Until only a few months ago, the Houston-based company was the world’s largest energy trader and was pushing its vision of deregulated markets into new states and new commodities.
But now, under bankruptcy court protection, Enron is frantically unloading assets, including its once-dominant trading operation, its Oregon utility, its best natural gas pipeline and a variety of international assets.
If all of these deals are completed, Enron could end up much as it began, a smallish operator of scattered pipelines.
The heady days when Enron tried to dominate the energy world and the halls of power are over, and its financial meltdown will haunt for years whatever company survives in the form of lawsuits and investigations.
“Without these assets, Enron is not much,” said utilities analyst Andre Meade of Commerzbank Securities in New York.
“It’s going to be a very small entity. My guess is Enron just gets liquidated and never emerges from bankruptcy ... or they might get acquired,” Meade said.
Enron, recently 21,000 employees strong, has fired 6,200 workers and will jettison even more in the months ahead through asset sales and more expected layoffs. A company spokeswoman Monday could not say how big the resulting company would be and how many people it would employ.
Enron spokeswoman Karen Denne acknowledged the shrinking of Enron but said that “the pipelines are a self-sustaining business.” Enron began in 1985 as a traditional natural gas pipeline operator, so “we’ll be coming full circle,” she said.

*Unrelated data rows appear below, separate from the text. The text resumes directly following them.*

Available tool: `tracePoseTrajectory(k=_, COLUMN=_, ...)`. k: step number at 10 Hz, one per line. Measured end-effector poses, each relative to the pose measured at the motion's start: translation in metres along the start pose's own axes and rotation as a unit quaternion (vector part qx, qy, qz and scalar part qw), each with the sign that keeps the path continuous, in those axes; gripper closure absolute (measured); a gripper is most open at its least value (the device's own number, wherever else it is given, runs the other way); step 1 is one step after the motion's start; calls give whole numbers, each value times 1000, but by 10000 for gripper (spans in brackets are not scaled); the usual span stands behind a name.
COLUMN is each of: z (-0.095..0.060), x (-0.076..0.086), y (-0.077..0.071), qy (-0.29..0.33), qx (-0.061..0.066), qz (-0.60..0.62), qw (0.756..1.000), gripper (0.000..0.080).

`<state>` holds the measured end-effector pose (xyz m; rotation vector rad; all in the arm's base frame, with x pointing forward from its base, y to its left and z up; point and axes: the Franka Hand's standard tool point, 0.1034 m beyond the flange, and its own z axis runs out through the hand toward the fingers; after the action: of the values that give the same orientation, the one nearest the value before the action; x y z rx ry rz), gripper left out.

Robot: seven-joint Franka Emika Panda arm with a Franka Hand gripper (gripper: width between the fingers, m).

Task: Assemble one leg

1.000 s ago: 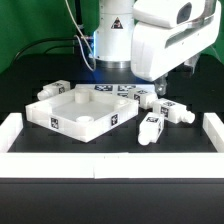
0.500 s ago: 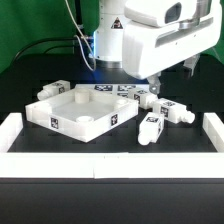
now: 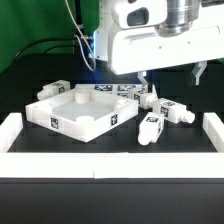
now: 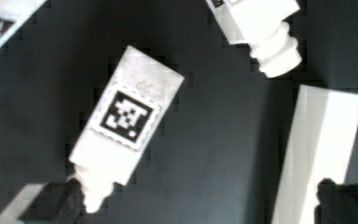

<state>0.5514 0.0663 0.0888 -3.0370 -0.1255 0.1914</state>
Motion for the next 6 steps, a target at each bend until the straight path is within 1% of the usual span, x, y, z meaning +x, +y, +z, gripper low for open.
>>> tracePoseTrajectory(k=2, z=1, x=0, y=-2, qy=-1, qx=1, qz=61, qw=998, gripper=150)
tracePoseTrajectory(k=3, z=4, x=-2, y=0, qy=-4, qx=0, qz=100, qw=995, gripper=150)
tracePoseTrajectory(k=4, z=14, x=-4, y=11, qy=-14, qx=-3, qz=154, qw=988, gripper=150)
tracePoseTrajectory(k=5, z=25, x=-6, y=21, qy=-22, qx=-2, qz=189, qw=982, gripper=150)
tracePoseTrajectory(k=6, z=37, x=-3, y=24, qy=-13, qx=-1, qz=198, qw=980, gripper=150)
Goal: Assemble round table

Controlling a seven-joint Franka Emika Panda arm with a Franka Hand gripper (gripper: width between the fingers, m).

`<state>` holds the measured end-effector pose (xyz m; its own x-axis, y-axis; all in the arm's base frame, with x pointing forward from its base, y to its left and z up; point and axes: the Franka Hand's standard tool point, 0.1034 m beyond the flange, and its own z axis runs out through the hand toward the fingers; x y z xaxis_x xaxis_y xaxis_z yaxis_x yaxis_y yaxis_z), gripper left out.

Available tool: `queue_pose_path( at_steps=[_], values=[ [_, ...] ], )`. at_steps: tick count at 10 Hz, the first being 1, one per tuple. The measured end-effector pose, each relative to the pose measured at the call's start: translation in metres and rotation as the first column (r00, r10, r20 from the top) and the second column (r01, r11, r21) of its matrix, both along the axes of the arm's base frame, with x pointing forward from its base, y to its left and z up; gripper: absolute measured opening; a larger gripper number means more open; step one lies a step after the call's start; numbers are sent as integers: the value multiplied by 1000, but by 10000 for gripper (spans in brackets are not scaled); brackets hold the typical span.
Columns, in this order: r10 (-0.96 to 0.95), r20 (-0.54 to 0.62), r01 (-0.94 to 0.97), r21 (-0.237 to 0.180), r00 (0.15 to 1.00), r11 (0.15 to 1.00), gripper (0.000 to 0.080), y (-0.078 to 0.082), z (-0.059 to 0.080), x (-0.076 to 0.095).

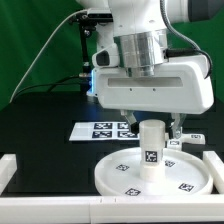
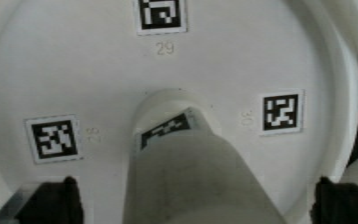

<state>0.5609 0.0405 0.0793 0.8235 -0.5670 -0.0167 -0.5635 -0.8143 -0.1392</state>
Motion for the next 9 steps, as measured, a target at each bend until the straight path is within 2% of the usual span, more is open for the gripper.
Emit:
queue_pose_path(
  at_steps=[1,3,5,6,8,9],
  values=[
    [177,26,-177,-33,984,984,649,1,1,2],
    [466,41,-463,-75,884,883,649,1,0,2],
    [542,43,-537,-87,840,839,649,-1,0,2],
    [612,40,-606,-101,790,789,649,-2,0,2],
    [746,7,-738,-137,666,661,649,1,0,2],
    [817,-8,-806,-172,576,566,649,4,1,4]
  ],
)
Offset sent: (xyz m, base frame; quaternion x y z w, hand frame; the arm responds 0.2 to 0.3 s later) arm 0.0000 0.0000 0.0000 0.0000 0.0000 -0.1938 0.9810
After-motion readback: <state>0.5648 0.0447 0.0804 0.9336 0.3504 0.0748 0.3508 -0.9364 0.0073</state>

The latest unloading of assets is the auction of Enron’s trading business to UBS Warburg, the New York-based investment banking arm of Swiss financial services firm UBS. UBS won a bidding war Friday for Enron’s trading operation, which once handled an estimated 25% of all the wholesale energy trading in the nation.

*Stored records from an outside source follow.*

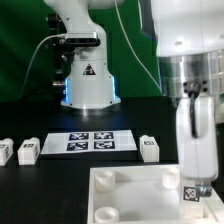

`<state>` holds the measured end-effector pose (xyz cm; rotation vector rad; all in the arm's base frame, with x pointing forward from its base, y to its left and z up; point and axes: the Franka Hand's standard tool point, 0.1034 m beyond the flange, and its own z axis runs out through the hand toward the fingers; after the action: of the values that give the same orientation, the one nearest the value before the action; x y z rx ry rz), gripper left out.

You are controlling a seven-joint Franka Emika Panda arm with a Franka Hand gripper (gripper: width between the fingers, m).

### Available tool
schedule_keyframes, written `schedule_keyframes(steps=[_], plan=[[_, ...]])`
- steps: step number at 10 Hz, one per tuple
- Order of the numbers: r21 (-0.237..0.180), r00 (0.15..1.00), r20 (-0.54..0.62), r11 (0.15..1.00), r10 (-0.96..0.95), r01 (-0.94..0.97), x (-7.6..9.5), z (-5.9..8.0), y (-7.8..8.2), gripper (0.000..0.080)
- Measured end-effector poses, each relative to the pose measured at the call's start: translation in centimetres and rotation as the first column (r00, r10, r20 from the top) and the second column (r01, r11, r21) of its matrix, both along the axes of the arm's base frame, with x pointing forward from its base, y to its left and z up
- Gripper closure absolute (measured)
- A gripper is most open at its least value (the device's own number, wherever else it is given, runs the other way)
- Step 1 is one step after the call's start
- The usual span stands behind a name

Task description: Assemble one leg

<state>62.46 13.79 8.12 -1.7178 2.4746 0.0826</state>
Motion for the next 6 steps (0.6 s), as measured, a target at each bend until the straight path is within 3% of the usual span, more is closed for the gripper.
schedule_keyframes(steps=[6], plan=[[0.0,1.0,-0.001,1.0,0.008,-0.008,-0.15,0.01,0.13,0.015]])
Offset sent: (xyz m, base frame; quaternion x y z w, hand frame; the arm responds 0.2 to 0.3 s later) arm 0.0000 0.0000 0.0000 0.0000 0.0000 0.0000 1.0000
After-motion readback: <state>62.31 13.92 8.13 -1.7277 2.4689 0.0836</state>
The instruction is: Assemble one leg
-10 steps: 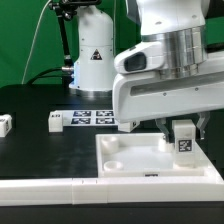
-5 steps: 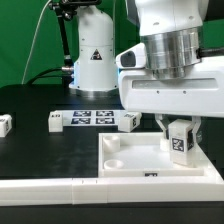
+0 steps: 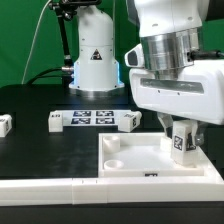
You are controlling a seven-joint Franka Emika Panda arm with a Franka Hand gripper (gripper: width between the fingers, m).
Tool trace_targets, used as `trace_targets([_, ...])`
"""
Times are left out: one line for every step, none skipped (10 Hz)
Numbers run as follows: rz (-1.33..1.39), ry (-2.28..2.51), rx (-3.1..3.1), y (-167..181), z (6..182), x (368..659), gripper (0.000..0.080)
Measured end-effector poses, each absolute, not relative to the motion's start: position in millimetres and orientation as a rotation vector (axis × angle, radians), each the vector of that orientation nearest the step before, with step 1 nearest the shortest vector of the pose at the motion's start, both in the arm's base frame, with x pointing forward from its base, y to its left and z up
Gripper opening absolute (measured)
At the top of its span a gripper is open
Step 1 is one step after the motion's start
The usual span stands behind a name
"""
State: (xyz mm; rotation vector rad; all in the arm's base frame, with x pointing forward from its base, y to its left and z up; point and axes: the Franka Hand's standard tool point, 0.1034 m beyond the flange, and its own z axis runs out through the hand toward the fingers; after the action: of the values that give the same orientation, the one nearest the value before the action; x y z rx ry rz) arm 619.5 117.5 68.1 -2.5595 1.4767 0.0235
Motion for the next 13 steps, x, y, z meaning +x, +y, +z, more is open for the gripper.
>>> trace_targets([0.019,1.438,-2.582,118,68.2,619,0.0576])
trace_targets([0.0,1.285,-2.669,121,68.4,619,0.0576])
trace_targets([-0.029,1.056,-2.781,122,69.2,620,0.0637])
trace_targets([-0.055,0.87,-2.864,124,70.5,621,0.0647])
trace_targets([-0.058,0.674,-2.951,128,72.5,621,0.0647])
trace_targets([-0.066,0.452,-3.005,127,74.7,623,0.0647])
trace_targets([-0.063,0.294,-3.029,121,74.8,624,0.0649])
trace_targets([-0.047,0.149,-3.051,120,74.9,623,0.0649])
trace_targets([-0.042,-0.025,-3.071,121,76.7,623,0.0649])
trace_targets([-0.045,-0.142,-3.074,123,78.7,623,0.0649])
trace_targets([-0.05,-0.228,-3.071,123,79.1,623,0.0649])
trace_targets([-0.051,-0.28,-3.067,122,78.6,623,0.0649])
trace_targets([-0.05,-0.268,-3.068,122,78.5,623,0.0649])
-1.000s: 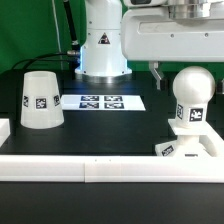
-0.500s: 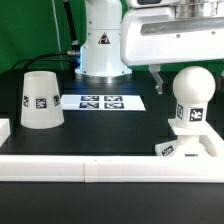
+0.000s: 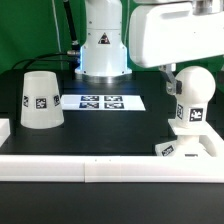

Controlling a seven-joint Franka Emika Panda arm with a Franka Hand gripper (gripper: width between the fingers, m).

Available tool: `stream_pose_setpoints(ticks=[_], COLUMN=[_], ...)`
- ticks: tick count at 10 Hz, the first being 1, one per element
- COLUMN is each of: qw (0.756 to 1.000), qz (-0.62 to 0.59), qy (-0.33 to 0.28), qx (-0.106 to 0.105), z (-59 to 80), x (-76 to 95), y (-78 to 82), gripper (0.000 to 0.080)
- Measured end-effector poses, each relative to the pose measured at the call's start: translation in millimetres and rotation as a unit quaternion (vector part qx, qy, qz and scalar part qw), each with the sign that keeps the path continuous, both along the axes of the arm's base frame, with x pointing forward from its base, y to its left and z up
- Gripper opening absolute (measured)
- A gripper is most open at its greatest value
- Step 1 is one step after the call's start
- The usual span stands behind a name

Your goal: Assemble lamp

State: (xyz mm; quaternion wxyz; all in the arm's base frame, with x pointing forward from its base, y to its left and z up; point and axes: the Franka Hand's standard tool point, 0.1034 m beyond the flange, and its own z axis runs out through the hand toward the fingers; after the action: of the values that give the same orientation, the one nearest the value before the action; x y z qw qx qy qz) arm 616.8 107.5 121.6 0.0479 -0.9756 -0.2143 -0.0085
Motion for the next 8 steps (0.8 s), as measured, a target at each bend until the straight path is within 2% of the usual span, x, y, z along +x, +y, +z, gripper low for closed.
stream_pose_setpoints(ticks=[3, 8], qw=[0.996, 0.965], qz=[0.093, 0.261], qy=[-0.006, -0.015], qx=[-0.005, -0.016], z=[0.1, -5.3], x=[-0.6, -4.3], y=[-0.6, -6.4], gripper=[0.0699, 0.0699])
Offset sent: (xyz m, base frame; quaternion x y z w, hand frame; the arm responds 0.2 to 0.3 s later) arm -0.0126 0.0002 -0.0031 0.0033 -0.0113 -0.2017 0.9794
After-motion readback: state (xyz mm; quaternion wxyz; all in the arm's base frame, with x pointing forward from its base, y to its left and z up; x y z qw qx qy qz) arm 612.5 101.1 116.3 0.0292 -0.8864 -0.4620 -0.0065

Enron and UBS were working to complete details of the agreement Monday and delayed filing documents detailing the agreement with the U.S. Bankruptcy Court for the Southern District of New York.
Enron will sell the entire operation to UBS Warburg, rather than the 51% ownership stake it previously was said to be negotiating, according to published reports. UBS Warburg would pay no cash up front for the business but would give Enron 33% of any pretax profit generated by the trading business for at least two years.

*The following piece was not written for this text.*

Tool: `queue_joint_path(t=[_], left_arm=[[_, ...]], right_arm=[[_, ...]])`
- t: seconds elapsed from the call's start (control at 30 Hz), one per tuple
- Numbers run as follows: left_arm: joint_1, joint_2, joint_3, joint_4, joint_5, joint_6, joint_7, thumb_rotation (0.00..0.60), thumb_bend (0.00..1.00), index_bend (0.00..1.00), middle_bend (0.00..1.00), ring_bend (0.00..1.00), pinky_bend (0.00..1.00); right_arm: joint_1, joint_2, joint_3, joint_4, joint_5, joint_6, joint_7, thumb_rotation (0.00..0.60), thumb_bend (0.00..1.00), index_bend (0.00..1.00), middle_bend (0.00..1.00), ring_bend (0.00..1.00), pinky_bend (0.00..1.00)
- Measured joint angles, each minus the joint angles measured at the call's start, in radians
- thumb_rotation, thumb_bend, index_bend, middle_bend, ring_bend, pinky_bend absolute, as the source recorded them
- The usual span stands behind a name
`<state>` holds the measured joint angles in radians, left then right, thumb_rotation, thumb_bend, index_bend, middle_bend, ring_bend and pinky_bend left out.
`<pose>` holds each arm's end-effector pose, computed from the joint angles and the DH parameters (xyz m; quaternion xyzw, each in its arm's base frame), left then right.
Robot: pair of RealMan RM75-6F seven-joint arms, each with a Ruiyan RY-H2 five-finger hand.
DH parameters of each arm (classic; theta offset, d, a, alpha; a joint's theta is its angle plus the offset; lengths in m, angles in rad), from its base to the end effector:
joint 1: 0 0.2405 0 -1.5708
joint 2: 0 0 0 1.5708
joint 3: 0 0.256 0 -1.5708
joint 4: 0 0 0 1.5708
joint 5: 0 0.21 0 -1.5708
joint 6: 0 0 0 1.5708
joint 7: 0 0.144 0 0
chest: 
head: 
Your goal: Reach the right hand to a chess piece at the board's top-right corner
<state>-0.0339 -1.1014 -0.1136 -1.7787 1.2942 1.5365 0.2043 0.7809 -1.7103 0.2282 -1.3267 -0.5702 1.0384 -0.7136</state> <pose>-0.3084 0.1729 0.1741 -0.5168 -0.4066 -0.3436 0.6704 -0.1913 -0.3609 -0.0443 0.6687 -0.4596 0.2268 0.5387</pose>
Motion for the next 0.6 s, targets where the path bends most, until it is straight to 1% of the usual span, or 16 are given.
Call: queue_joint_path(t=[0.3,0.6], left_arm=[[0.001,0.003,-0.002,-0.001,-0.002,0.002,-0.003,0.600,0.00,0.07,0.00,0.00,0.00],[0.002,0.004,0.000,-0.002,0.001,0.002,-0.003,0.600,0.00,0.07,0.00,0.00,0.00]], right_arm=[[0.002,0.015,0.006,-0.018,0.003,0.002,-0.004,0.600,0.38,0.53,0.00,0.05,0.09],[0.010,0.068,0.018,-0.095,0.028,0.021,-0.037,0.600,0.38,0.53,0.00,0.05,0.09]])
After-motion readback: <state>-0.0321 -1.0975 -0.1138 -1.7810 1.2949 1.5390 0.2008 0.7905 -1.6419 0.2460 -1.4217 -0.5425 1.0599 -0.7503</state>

Enron has all but closed its trading operation, which employs about 850 people and in 2000 generated 90% of the company’s nearly $101 billion in revenue. The sale does not include any existing contracts for commodities, which are valued at more than $6 billion.
Bankruptcy Judge Arthur Gonzalez will hold a hearing on the proposed sale Friday, one day later than previously planned.
Although Enron’s creditor committee backs the sale to UBS Warburg, some other creditors are objecting because they fear that profits would find their way to Enron and not to creditors, who are owed more than $31 billion.
Enron recently agreed to let Dynegy Inc. buy the 17,000-mile Northern Natural Gas Pipeline, which Enron had pledged as part of the failed $9-billion takeover by its small cross-town rival.
Dynegy pulled out of the agreement Nov. 28, the day Enron fell into junk-bond status, with Dynegy contending it had not realized the depth of Enron’s problems.
Dynegy is getting the pipeline for $23 million on top of the $1.5 billion in capital it had invested in Enron as part of the takeover agreement. But Enron was mired in an all-but-fatal cash crunch as investors and trading partners fled, and it filed for bankruptcy law protection Dec. 2.
Enron still hopes to regain that pipeline as part of a $10-billion lawsuit it filed against Dynegy for pulling out of the merger.
Enron also owns all or part of three smaller pipelines. The largest is Transwestern Pipeline, which operates 2,500 miles of pipe between Texas and the California border. Other Enron businesses include energy marketing and services, which sells electricity, natural gas and energy-management services primarily to business customers who want to bypass the traditional utility.
Enron is selling assets including its Portland-based utility, Portland General, and international power plants and other assets.
Enron’s trading business was well-regarded and if it can be resurrected, it could give Enron a stream of profit “that would be a nice little start of a business,” said Chris Ellinghaus, utility analyst with Williams Capital in New York.
“The trading business has a lot of credibility to win back,” Ellinghaus said. “But that was the part of Enron that actually worked. It was all those other things that they got into that got them into trouble” including investments in water and telecommunications ventures.
“If they had just stuck with the core business, they would have done just fine,” Ellinghaus said.